6. The Picture of Dorian Gray
The Picture of Dorian Gray is a philosophical horror-thriller from famous novelist Oscar Wilde. The book tells the story of Dorian Gray, a young man who becomes wrapped up in the world of aristocratic hedonistic indulgences. He is the object of painter Hallward’s obsession, who paints a portrait of the young man. As Gray’s soul becomes uglier, his personality more selfish, and his attention more wrapped up in physical and sensual beauty alone, the painting begins to change…
The book inspired countless songs, television characters and series, films, and other adaptive works. Now the book will be adapted into another upcoming film for Lionsgate and will be directed by experimental musician-turned-director Annie Clark, a.k.a. St. Vincent. The character of Dorian Gray will also be a woman in this adaptation.
5. The Invisible Man
The Invisible Man, the famous horror thriller novella by author H.G. Wells, has been adapted into many movies, television series, stage shows, and radio shows. Countless characters have been based on see-through scientist Dr. Griffin and pop culture has been referencing the story since its release in 1897. Now the classic story about a scientist who discovers the secret to invisibility is going to be made into a feature film for Universal.

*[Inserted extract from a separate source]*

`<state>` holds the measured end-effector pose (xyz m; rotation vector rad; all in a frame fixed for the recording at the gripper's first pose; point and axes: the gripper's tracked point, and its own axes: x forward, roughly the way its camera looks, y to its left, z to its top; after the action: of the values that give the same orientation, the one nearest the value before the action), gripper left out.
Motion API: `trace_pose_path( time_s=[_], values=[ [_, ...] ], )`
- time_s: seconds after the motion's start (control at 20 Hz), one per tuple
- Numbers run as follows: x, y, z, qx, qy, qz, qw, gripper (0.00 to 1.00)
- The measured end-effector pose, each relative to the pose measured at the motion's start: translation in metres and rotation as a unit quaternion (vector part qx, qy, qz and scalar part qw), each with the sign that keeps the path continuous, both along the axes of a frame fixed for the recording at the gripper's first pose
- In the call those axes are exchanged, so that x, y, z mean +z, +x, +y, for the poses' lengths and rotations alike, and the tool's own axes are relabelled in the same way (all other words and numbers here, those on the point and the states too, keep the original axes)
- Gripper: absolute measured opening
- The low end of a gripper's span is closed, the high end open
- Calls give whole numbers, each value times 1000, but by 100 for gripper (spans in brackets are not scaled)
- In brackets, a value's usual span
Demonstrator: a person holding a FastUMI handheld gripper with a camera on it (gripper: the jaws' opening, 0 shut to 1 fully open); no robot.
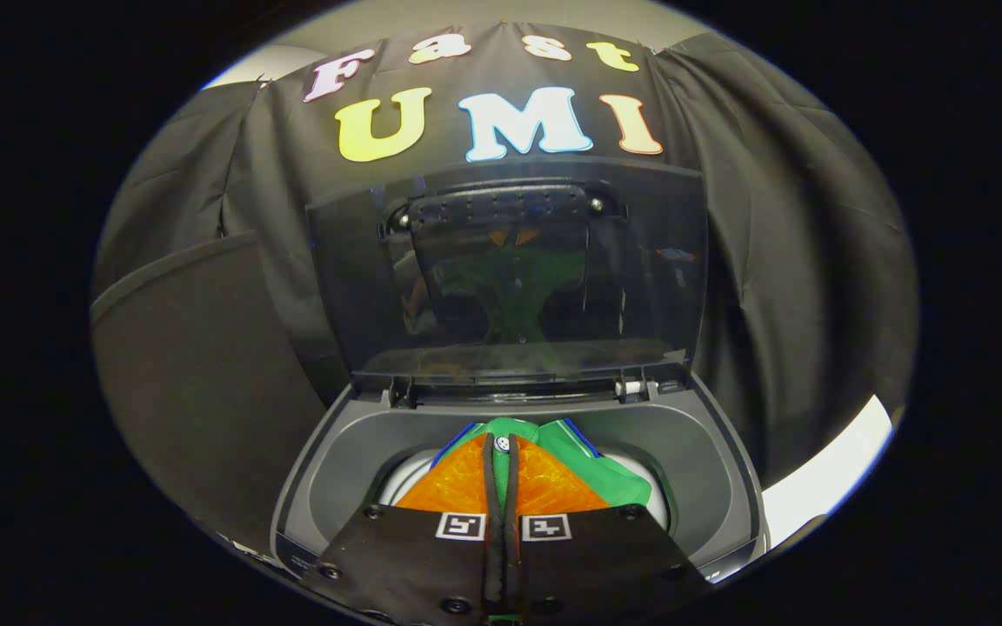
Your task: Put the clothes into the washing machine and then close the washing machine lid.
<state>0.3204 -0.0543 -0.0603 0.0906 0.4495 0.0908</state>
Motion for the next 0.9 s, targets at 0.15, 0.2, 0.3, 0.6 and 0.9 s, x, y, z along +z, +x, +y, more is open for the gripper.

Johnny Depp is set to star in the film, but no director or screenwriter has been announced. It is rumored that Ed Soloman (Men in Black) is interested in writing the project. No release date has been announced. Currently, the film is in the script writing phase and likely won’t be released until late 2018.
4. Castle Rock
The upcoming psychological horror television series Castle Rock isn’t based on any one specific Stephen King novel. On the contrary, the series will mix characters, themes, and stories from the fictional town of Castlerock that King mentions in many of his works.
The series, which will be made available on Hulu, will star Sissy Spacek (Carrie), Bill Skarsgård (It), and Jane Levy (Evil Dead). The teaser trailer for the series alluded to the appearance of Pennywise, but Skarsgård will allegedly be playing a different character in the series, and Spacek will also probably not be playing Carrie either.
No official release date has been released, but J.J. Abrams will be helming the project. We can expect characters and plotlines in the series to involve Cujo, The Dead Zone, and The Body, among other stories set in the fictional location of Castlerock.
3. Lord of the Flies
The 1954 novel Lord of the Flies was author William Golding’s magnum opus. The book follows a group of young British boys who become trapped on an island after a plane crash– and if you remember reading the book in high school, you’ll remember that things go very, very wrong. The book has spawned several film adaptations and a stage performance, and now a gender-swapped version of the film has been announced with no release date as of yet.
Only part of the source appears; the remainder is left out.